WHAT THE EXERCISE ASKS. Set down exactly the lines from the one containing "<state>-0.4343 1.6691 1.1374" through the end of the records below, both included, and nothing else.

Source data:

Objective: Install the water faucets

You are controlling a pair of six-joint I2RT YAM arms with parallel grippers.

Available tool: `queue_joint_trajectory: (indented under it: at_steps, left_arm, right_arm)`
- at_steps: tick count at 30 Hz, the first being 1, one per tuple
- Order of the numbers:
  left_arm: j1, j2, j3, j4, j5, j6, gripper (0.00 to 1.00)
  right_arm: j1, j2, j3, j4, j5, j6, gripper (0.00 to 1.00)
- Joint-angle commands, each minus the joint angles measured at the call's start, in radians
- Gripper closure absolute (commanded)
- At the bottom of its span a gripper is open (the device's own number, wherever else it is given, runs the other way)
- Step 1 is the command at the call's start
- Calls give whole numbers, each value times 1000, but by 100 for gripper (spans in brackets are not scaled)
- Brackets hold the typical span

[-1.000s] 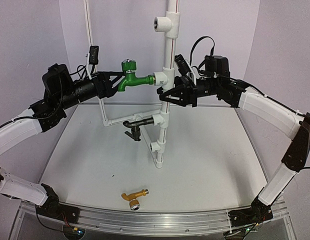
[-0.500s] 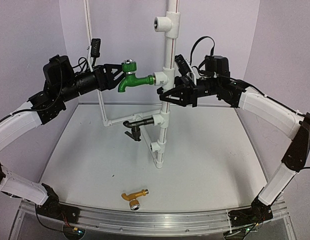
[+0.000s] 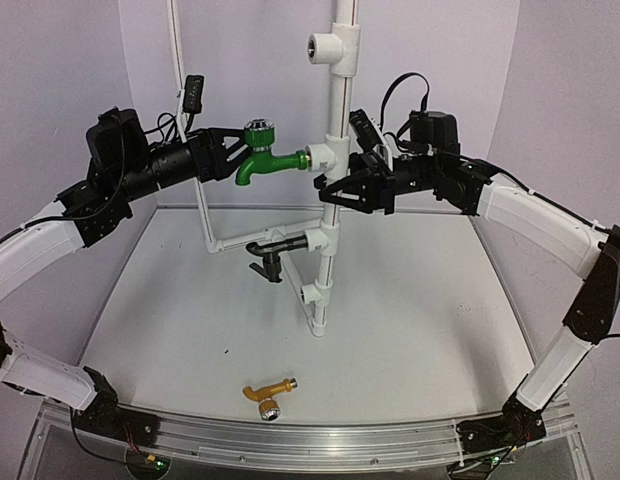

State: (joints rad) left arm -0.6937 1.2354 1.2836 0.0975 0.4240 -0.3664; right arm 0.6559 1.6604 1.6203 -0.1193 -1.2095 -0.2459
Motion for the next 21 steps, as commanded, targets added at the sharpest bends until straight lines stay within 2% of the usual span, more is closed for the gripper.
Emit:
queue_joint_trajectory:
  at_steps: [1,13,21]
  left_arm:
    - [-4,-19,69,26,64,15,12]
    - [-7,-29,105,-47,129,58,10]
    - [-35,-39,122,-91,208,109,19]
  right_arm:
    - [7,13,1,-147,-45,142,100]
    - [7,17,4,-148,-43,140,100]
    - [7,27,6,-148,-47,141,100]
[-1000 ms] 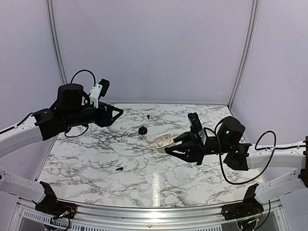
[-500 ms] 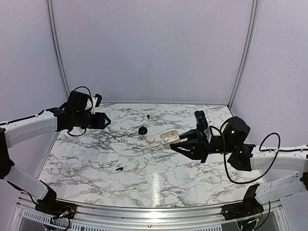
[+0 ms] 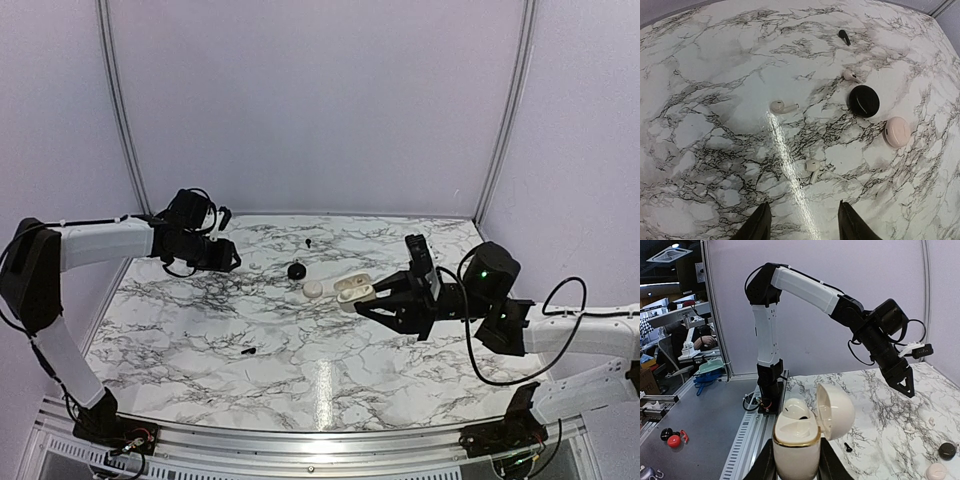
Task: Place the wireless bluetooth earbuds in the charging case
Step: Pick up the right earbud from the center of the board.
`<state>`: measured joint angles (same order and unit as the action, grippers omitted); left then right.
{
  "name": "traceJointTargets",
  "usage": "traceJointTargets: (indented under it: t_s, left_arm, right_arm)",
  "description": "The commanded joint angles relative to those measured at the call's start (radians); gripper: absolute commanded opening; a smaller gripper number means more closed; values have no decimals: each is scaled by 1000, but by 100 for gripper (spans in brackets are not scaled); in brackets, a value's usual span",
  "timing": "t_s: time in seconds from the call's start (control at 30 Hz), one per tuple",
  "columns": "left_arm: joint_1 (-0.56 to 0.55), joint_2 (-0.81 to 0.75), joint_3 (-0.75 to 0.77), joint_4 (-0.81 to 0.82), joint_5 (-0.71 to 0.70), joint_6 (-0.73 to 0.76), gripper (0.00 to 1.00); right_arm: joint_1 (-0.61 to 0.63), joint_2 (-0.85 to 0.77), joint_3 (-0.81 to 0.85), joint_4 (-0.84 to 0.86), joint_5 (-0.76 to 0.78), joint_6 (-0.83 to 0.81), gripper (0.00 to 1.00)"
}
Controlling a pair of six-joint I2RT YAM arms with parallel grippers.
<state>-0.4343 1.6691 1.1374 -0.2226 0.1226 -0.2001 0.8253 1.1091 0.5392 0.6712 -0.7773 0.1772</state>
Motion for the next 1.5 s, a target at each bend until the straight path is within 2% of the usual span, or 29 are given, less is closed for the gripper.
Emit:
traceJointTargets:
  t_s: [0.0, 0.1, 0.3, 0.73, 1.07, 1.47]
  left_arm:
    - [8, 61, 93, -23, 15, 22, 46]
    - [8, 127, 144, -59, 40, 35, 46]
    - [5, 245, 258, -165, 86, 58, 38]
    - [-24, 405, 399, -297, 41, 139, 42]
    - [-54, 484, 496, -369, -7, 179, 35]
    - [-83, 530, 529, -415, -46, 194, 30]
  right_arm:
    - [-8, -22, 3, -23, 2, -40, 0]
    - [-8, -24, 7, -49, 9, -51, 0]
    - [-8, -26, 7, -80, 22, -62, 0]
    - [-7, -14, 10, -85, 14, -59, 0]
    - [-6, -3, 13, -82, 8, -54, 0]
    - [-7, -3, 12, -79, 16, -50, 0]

WRITTEN RESPONSE.
<state>-0.4343 1.6691 1.1374 -0.2226 0.1226 -0.2001 0.8253 1.1091 0.5392 0.6712 -0.7773 0.1772</state>
Motion for the next 1.5 s, a target at each bend until the straight path is within 2% of the usual span, or 29 are given, less is closed for the gripper.
Emit:
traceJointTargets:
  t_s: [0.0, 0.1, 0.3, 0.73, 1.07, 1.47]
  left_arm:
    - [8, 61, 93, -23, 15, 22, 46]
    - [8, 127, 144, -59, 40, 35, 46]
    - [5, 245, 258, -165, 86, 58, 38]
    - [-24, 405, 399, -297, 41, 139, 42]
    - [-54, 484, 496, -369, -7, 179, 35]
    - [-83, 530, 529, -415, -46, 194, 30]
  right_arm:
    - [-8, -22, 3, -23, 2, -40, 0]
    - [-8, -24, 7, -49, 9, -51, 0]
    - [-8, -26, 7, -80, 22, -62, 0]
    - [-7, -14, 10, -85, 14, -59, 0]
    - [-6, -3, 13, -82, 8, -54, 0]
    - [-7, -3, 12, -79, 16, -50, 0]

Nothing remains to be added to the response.